Mobile Fix – Publisher disruption
Simon Andrews, founder of the full service mobile agency addictive!, looks at how publishers are being affected by the changing mobile landscape….
We were asked this week which verticals were showing the keenest interest in mobile. Now everyone has read the memo, most people know mobile is huge and still growing fast. But it’s those businesses that can already see real disruption that are moving past conversations into doing something. They recognise that – just as we saw with digital – there will be winners and losers, and that doing nothing puts you firmly in the potential losers pile.
So retail is a key sector and so is publishing. Someone from the Guardian recently tweeted that around 40% of their traffic is now mobile – and that’s only going one way. This week the Mail shared some stats showing that around a third of their daily visitors come via mobile. Most publishers have already evolved once or twice for digital and are now looking at further shifts.
But the publishers this week have come out and blamed agencies for the slow growth of mobile advertising. Which seems a little harsh. There are still agencies that treat mobile as an emerging media (dealt with by one man and a dog eared Mary Meeker deck), but most of the good ones are now taking it seriously – witnessed by the number of agency people who subscribe to Fix.
When you dig into the research there are two key issues – price and creative.
On price, publishers blame agencies for paying too little and being overly keen on ad networks. This is largely that the industry has yet to articulate the value of mobile advertising; only when we understand how mobile drives both brand and response metrics will prices rise. And publishers need to demonstrate that context is valuable – ie that reaching a New York Times reader when he is reading the NYT is more valuable that reaching the same person when they are checking their email or in a third party app. We’re working on a research initiative around this, so watch this space
On creative too many brands are outsourcing mobile creative work to the publisher, with the result that they have different messaging running on each network – with the idea watered down. Just as we eventually learnt in digital, effective mobile advertising requires dedicated creative talent, with real brand insight as well as deep understanding of mobile.
Traditional agencies struggle to make money on mobile and their business models favour doing more of the same, as the margin on a complicated mobile programme costing £250k is the same as booking one spot in the middle of The X Factor. So specialists will thrive.
As we keep stressing, everyone in mobile is in the ad business – operators, device manufacturers, brands and agencies rely on content to get people to use their smart-phones. If the creators of content can’t get paid, then the flow of content we rely on to read, share, comment on and advertise within, will dry up. We all need to fix the model where the value of content in print worth $100 per thousand drops to $10 in digital and just $1 in mobile.
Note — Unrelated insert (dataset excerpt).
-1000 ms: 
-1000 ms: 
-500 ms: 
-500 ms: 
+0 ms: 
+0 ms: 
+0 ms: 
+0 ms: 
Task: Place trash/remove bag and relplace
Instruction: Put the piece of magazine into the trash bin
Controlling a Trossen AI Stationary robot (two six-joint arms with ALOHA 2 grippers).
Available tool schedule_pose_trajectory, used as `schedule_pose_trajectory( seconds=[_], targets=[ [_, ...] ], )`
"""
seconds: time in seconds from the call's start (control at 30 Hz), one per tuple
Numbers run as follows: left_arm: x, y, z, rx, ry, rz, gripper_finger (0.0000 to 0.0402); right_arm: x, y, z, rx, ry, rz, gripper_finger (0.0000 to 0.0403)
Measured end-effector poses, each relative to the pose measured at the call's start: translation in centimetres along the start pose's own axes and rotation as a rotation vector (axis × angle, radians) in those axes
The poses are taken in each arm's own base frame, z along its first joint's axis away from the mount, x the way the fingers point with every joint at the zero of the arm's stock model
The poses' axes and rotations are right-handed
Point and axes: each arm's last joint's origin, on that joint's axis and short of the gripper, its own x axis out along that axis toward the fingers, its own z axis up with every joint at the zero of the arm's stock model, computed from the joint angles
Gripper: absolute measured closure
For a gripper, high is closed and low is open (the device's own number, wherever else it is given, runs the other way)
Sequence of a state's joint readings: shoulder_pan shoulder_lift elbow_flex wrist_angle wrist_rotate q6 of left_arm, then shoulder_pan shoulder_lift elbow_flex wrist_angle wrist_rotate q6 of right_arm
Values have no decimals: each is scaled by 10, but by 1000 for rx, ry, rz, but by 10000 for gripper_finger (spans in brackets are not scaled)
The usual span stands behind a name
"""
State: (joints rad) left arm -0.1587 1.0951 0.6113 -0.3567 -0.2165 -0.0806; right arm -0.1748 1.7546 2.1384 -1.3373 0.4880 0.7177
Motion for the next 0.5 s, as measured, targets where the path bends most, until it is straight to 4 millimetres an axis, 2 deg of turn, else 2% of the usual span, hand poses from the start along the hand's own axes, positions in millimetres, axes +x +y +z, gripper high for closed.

Another key issue within publishing is how mobile offers new ways of delivering their content – but these tend to be expensive. As well as the spiralling cost of producing native apps for proliferating platforms and devices, it is expensive to enhance the format of content with video and interactive content. We did some consultancy for Yahoo last year on who is getting tablet content right and looked back at the early promise of tablet magazines.
Our friends at Wonder Factory produced a great concept video for Sports Illustrated. But if you look at the digital edition of Sports Illustrated now, it’s quite underwhelming.
Viv magazine produced a wonderful concept video around the same time. They said Viv Magazine is a good example of what magazines could look like on the iPad. The magazine features beautiful motion graphic transitions when you flip between pages. It gives you the feeling of reading a book while the background sets the overall mood. But the iPad version now is virtually the same as the print title.
Publishers need to find affordable ways to take advantage of these new opportunities. And advertisers need to find new ad formats that will fund these innovations. So publishers and agencies must work together, rather than point fingers.